**Problem requirements**
Return, word for word, only the lines of the data below that lie between the line with "(112, 86): 460, 287, 305" and the line with "Positions are in", those two lines included.
** Dataset excerpts follows **
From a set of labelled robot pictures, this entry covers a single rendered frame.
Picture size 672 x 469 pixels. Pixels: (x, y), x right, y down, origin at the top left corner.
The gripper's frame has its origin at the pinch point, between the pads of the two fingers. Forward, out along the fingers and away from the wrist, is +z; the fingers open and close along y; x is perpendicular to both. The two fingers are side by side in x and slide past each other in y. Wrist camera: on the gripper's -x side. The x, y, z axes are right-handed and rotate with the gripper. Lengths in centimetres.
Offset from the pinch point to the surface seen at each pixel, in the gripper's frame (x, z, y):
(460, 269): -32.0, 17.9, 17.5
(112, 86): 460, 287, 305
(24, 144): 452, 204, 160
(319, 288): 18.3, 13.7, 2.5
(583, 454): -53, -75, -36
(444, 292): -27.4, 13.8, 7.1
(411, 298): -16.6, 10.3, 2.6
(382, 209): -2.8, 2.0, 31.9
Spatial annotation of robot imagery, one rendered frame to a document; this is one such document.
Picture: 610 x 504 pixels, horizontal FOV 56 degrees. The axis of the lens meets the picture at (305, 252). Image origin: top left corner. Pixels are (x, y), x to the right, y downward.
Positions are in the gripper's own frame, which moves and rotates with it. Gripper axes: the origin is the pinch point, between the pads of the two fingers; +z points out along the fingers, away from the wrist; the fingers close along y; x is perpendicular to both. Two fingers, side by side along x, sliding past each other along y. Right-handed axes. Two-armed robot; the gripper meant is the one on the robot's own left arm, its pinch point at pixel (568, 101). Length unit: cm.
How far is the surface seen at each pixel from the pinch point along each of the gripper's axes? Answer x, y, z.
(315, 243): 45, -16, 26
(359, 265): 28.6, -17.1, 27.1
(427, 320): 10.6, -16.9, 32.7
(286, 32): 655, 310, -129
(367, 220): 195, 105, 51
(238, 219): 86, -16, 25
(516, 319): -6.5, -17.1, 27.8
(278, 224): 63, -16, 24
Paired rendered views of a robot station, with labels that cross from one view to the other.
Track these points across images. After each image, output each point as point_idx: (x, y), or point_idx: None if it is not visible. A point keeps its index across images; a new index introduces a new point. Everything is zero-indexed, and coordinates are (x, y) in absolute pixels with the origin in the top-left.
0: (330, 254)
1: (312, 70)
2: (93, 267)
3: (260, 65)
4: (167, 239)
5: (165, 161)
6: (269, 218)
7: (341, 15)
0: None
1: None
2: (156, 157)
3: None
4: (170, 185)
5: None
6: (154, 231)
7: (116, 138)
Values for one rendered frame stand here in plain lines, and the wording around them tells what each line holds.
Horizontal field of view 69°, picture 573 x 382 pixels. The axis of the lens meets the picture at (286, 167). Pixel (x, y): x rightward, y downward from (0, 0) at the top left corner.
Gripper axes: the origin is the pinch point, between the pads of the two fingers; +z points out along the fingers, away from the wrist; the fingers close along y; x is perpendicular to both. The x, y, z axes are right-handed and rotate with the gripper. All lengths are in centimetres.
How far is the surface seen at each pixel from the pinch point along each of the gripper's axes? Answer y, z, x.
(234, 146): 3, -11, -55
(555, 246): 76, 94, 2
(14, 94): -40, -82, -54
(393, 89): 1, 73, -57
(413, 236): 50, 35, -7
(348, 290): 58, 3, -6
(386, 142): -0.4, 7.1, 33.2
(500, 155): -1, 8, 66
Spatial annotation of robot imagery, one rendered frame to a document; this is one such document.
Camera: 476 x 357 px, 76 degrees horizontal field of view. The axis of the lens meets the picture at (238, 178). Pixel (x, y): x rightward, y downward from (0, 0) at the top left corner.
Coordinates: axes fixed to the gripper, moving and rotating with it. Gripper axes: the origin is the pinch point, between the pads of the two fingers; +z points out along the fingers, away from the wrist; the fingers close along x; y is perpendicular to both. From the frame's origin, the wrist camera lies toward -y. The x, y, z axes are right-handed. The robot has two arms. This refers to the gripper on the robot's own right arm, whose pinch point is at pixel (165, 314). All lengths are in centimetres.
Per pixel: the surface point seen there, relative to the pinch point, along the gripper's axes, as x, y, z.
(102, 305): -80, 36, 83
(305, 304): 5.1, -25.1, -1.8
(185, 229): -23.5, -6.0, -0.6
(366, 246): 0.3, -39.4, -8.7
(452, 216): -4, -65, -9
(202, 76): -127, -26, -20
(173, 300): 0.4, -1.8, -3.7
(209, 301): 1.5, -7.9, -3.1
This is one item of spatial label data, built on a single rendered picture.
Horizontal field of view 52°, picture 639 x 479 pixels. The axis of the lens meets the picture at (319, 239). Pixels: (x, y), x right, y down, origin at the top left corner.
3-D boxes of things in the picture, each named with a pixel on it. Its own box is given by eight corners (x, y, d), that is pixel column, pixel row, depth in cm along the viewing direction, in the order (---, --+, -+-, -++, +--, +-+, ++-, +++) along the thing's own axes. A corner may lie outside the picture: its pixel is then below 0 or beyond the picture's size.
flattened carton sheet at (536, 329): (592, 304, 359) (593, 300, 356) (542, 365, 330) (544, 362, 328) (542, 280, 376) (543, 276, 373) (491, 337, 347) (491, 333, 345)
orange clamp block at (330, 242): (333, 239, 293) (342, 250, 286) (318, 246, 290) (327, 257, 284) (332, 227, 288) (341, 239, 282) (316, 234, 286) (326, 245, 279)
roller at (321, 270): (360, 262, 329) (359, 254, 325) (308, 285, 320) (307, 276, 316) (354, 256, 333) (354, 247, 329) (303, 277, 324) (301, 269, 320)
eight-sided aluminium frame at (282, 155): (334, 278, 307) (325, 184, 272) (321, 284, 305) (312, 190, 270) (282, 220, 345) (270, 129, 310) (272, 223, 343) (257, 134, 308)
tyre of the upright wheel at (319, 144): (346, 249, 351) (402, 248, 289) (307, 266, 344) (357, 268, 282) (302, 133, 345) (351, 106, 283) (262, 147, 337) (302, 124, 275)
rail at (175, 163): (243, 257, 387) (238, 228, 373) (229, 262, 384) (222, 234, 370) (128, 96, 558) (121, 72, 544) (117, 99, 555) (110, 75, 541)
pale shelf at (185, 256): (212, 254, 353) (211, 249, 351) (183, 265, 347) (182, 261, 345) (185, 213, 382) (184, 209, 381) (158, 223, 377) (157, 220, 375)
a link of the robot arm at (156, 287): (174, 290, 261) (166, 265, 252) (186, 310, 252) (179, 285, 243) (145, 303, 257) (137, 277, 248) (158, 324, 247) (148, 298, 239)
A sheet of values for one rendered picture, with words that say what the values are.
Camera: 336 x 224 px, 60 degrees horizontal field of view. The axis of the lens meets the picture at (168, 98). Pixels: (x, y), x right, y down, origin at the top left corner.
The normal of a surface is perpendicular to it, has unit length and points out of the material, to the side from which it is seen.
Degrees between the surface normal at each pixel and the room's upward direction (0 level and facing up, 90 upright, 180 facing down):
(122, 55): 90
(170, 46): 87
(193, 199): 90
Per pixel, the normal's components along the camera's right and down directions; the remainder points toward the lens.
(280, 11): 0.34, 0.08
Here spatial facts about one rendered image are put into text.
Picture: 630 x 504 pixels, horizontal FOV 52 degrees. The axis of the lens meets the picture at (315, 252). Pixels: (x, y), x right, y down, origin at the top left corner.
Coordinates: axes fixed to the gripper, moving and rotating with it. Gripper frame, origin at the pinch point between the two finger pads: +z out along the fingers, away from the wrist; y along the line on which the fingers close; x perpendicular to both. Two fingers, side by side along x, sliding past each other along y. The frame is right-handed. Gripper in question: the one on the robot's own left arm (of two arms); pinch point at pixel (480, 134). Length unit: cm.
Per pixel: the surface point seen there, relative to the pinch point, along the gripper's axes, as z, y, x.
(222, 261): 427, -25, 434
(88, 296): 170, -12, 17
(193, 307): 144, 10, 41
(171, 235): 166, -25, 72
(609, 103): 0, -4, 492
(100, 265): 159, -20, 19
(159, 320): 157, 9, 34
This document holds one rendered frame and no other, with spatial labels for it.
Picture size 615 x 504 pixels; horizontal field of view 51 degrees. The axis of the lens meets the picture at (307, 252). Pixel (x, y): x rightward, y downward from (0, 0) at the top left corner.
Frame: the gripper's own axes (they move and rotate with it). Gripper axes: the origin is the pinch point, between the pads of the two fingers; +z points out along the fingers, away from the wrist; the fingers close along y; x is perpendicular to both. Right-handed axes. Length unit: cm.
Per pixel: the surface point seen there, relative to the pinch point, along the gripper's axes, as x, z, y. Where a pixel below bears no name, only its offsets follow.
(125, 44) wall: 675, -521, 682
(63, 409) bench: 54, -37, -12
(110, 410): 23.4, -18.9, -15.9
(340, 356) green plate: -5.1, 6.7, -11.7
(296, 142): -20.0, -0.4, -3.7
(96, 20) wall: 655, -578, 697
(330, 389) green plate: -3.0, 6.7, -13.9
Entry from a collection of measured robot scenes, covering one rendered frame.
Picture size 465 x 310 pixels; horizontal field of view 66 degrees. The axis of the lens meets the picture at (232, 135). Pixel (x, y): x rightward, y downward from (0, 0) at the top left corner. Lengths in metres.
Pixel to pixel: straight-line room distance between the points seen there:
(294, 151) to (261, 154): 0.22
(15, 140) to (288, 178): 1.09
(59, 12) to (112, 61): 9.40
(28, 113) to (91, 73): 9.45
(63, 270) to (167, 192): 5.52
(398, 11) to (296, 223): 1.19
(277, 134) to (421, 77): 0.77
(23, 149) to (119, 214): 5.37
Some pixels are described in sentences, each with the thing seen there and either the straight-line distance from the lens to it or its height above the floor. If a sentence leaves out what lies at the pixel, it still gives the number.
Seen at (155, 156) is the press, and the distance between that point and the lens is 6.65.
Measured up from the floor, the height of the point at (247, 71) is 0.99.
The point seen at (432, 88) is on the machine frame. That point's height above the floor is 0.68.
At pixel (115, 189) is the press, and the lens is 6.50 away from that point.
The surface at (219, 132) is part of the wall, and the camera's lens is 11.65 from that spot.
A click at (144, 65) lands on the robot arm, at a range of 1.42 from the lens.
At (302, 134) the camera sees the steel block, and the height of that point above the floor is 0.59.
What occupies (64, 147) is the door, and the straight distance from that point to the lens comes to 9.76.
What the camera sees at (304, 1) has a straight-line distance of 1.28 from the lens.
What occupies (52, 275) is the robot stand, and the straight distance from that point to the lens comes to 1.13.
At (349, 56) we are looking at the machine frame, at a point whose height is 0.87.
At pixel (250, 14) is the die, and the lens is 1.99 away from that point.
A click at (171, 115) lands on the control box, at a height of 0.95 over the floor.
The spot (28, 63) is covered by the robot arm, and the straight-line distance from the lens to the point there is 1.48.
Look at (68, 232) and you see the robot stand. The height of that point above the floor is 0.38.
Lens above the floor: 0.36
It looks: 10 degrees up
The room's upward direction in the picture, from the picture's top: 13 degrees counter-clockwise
** End of Dataset excerpts **
**Exercise output**
(112, 86): 460, 287, 305
(24, 144): 452, 204, 160
(319, 288): 18.3, 13.7, 2.5
(583, 454): -53, -75, -36
(444, 292): -27.4, 13.8, 7.1
(411, 298): -16.6, 10.3, 2.6
(382, 209): -2.8, 2.0, 31.9
Spatial annotation of robot imagery, one rendered frame to a document; this is one such document.
Picture: 610 x 504 pixels, horizontal FOV 56 degrees. The axis of the lens meets the picture at (305, 252). Image origin: top left corner. Pixels are (x, y), x to the right, y downward.
Positions are in the gripper's own frame, which moves and rotates with it. Gripper axes: the origin is the pinch point, between the pads of the two fingers; +z points out along the fingers, away from the wrist; the fingers close along y; x is perpendicular to both. Two fingers, side by side along x, sliding past each other along y. Right-handed axes. Two-armed robot; the gripper meant is the one on the robot's own left arm, its pinch point at pixel (568, 101). Length unit: cm.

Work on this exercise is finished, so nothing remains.